# What you need to do
The entries below are to be given back exactly, with images excluded.

# Given records
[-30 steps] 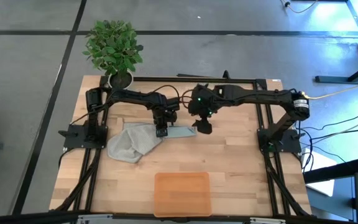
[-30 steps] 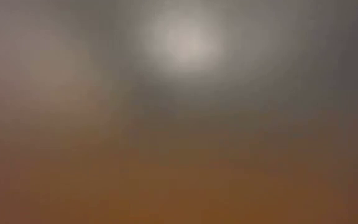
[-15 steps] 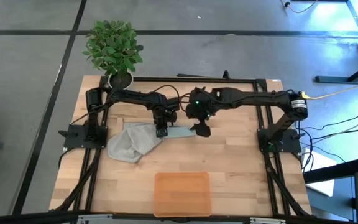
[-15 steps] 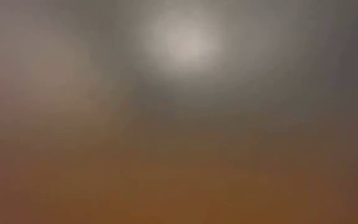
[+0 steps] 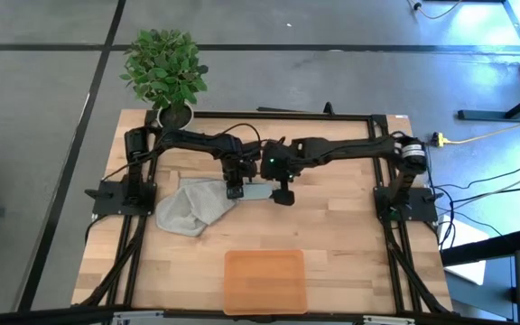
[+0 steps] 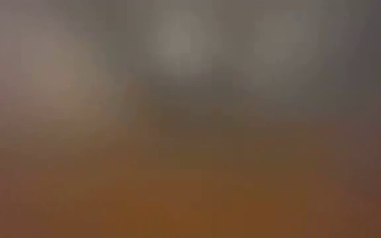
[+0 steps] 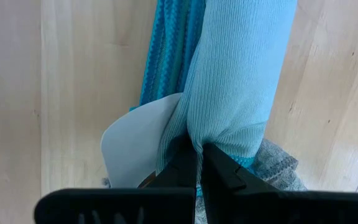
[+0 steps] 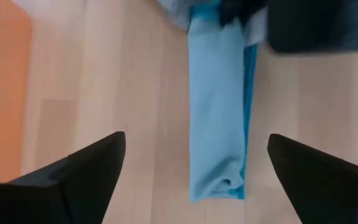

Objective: Roll microfiber towels into tight, uniform cylinder then place into a basket
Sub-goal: Roll the blue towel, then put the rolled blue towel into the orange bin

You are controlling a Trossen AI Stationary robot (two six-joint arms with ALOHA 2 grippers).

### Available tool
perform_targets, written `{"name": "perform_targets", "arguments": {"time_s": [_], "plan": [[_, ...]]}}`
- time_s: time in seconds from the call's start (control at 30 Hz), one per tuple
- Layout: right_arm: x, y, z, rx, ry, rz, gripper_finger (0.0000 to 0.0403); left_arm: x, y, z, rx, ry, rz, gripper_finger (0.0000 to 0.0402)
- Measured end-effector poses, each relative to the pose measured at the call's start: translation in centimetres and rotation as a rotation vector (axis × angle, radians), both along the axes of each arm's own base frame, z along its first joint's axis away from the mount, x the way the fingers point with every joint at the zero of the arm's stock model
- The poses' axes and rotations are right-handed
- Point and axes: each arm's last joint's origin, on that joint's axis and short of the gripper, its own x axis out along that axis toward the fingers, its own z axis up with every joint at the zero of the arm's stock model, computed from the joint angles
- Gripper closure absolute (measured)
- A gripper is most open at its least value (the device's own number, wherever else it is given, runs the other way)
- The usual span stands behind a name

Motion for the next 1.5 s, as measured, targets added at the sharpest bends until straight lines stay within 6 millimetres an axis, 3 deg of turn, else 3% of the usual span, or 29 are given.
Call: {"name": "perform_targets", "arguments": {"time_s": [0.47,1.03,1.5], "plan": [[2.0,-0.3,-4.8,-0.017,0.057,0.049,0.0004,0.0,0.0,0.0,0.0,0.0,0.0,0.0401],[3.3,-0.6,-9.3,-0.083,0.104,0.083,0.0004,0.0,0.0,0.0,-0.002,-0.005,0.0,0.0401],[3.4,-0.7,-9.6,-0.092,0.114,0.078,0.0004,0.0,0.0,0.0,-0.003,-0.005,0.0,0.0401]]}}
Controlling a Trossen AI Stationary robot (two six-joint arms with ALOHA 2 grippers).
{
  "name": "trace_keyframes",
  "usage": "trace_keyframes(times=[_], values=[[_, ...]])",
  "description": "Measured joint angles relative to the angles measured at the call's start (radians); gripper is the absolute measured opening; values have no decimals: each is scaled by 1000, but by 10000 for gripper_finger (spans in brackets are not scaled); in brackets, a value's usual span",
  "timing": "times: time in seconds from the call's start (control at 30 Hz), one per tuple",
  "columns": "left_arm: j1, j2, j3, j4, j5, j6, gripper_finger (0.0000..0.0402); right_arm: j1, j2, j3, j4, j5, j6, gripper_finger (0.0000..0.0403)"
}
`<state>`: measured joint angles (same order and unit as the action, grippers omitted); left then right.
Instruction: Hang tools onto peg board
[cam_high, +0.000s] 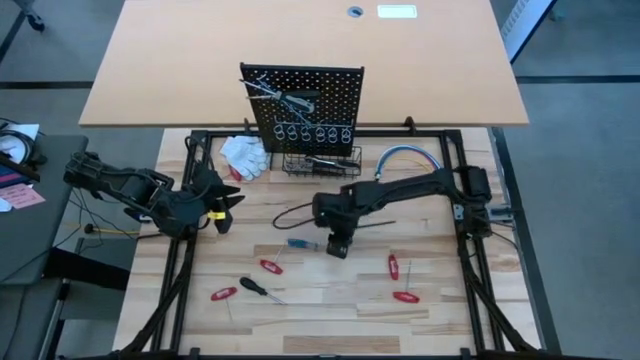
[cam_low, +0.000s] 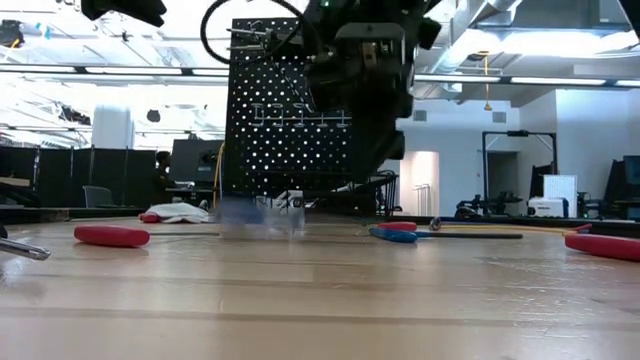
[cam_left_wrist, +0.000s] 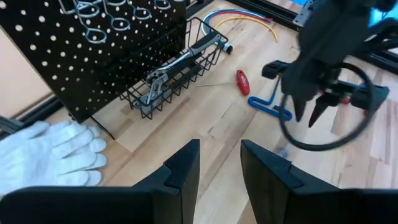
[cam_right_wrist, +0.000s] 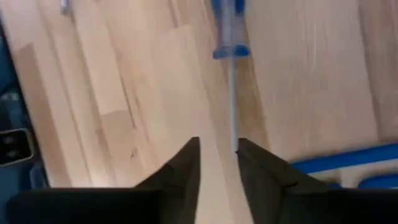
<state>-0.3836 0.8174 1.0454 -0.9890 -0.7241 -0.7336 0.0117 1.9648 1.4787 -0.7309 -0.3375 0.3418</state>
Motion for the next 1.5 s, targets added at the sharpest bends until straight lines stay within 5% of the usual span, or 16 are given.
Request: trace_keyframes(times=[0.27, 0.47, 0.67, 0.87, 1.33, 1.5], values=[[0, 2, 0, -26, 8, -25, 109, -69, -163, -88, -137, -39, -202, 173], [0, 2, 0, -31, 9, -145, 109, -129, -605, -423, -11, -42, -76, 151], [0, 2, 0, -29, -17, -193, 109, -203, -1088, -853, 629, -26, 244, 114], [0, 1, 0, -22, -71, -191, 109, -232, -1328, -1129, 1066, -22, 369, 86], [-13, -79, -5, -21, -120, -258, 109, -290, -1939, -1296, 832, 164, 313, 3], [-45, -248, -65, -12, -201, -239, 109, -288, -1952, -1322, 840, 184, 319, 10]])
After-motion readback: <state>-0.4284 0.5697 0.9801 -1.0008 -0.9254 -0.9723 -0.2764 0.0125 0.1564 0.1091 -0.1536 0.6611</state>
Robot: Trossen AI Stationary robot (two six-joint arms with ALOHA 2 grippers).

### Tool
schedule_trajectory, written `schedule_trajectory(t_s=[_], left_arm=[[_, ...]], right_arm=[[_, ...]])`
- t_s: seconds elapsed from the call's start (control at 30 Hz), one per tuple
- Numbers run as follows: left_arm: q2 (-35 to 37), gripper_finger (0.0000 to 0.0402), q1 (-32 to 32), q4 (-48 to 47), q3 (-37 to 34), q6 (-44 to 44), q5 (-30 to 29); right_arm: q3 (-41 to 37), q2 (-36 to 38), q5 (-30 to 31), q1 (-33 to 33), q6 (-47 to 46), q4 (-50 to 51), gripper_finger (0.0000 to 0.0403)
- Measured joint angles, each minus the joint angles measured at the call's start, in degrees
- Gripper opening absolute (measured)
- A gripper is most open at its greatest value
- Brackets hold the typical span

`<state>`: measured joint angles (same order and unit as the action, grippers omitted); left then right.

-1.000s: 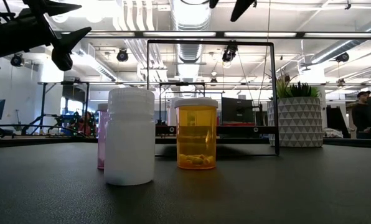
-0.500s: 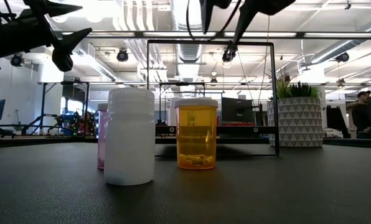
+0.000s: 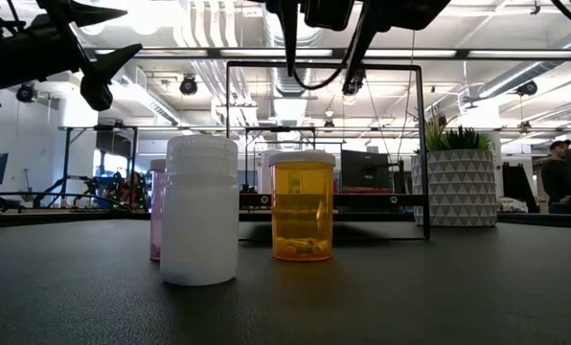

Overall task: Pick and place medicine bottles onto shelf by color
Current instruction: Put the orange pill bottle on the shelf aligned with the orange pill bottle

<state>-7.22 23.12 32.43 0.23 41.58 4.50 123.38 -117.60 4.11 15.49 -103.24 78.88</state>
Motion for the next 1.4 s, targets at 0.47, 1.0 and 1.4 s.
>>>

# Written response
[-30 steps] 
[-30 steps] 
[-15 steps] 
[-15 steps] 
[+0 steps] 
[+0 steps] 
[+0 steps] 
[+0 steps] 

Objective: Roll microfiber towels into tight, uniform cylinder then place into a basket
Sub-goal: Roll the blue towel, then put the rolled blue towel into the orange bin

You are controlling a Trossen AI Stationary robot (two six-joint arms with ALOHA 2 grippers).

### Available tool
perform_targets, written `{"name": "perform_targets", "arguments": {"time_s": [_], "plan": [[_, ...]]}}`
- time_s: time in seconds from the call's start (control at 30 Hz), one per tuple
- Layout: right_arm: x, y, z, rx, ry, rz, gripper_finger (0.0000 to 0.0403); left_arm: x, y, z, rx, ry, rz, gripper_finger (0.0000 to 0.0402)
- Measured end-effector poses, each relative to the pose measured at the call's start: translation in centimetres and rotation as a rotation vector (axis × angle, radians), both along the axes of each arm's own base frame, z along its first joint's axis away from the mount, x the way the fingers point with every joint at the zero of the arm's stock model
- The poses' axes and rotations are right-handed
- Point and axes: each arm's last joint's origin, on that joint's axis and short of the gripper, its own x axis out along that axis toward the fingers, its own z axis up with every joint at the zero of the arm's stock model, computed from the joint angles
- Gripper closure absolute (measured)
- A gripper is most open at its least value (the device's own number, wherever else it is given, runs the other way)
- The usual span stands behind a name

Motion for the next 1.5 s, as measured, targets added at the sharpest bends until straight lines stay within 6 millimetres an axis, 3 deg of turn, else 3% of the usual span, or 29 are given.
Call: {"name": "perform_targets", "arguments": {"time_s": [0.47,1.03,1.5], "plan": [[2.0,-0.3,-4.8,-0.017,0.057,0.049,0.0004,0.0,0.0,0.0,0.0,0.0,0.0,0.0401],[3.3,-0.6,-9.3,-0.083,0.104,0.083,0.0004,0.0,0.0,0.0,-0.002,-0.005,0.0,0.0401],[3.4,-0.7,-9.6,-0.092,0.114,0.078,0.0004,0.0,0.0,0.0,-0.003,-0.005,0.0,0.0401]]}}
Controlling a Trossen AI Stationary robot (two six-joint arms with ALOHA 2 grippers).
{
  "name": "trace_keyframes",
  "usage": "trace_keyframes(times=[_], values=[[_, ...]])",
  "description": "Measured joint angles relative to the angles measured at the call's start (radians); gripper is the absolute measured opening; values have no decimals: each is scaled by 1000, but by 10000 for gripper_finger (spans in brackets are not scaled); in brackets, a value's usual span",
  "timing": "times: time in seconds from the call's start (control at 30 Hz), one per tuple",
  "columns": "left_arm: j1, j2, j3, j4, j5, j6, gripper_finger (0.0000..0.0402); right_arm: j1, j2, j3, j4, j5, j6, gripper_finger (0.0000..0.0403)"
}
`<state>`: measured joint angles (same order and unit as the action, grippers omitted); left then right.
Instruction: Hang tools onto peg board
[cam_high, +0.000s] 
[cam_low, +0.000s] 
[cam_left_wrist, +0.000s] 
[cam_right_wrist, +0.000s] 
<state>-0.3836 0.8174 1.0454 -0.9890 -0.7241 -0.7336 0.0117 1.9648 1.4787 -0.7309 -0.3375 0.3418</state>
Motion for the next 1.5 s, targets added at the sharpest bends until straight lines stay within 5% of the usual span, or 16 are given.
Request: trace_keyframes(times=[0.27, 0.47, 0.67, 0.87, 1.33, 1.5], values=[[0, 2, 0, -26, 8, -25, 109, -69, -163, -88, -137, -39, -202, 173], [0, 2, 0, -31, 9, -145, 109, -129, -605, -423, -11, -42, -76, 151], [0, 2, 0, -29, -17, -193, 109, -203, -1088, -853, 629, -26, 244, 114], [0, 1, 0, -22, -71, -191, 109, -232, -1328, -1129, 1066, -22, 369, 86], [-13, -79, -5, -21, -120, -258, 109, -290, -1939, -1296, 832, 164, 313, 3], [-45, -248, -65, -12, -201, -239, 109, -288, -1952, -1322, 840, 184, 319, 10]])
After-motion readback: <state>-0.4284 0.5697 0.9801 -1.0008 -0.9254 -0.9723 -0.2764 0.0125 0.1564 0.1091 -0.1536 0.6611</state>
Robot: Trossen AI Stationary robot (two six-joint arms with ALOHA 2 grippers).

### Tool
schedule_trajectory, written `schedule_trajectory(t_s=[_], left_arm=[[_, ...]], right_arm=[[_, ...]])`
- t_s: seconds elapsed from the call's start (control at 30 Hz), one per tuple
- Numbers run as follows: left_arm: q2 (-35 to 37), gripper_finger (0.0000 to 0.0402), q1 (-32 to 32), q4 (-48 to 47), q3 (-37 to 34), q6 (-44 to 44), q5 (-30 to 29); right_arm: q3 (-41 to 37), q2 (-36 to 38), q5 (-30 to 31), q1 (-33 to 33), q6 (-47 to 46), q4 (-50 to 51), gripper_finger (0.0000 to 0.0403)
- Measured joint angles, each minus the joint angles measured at the call's start, in degrees
- Gripper opening absolute (measured)
- A gripper is most open at its greatest value
- Brackets hold the typical span

`<state>`: measured joint angles (same order and unit as the action, grippers omitted); left then right.

-1.000s: 
-0.500s: 
+0.000s: 

Overall task: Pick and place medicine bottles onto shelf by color
Current instruction: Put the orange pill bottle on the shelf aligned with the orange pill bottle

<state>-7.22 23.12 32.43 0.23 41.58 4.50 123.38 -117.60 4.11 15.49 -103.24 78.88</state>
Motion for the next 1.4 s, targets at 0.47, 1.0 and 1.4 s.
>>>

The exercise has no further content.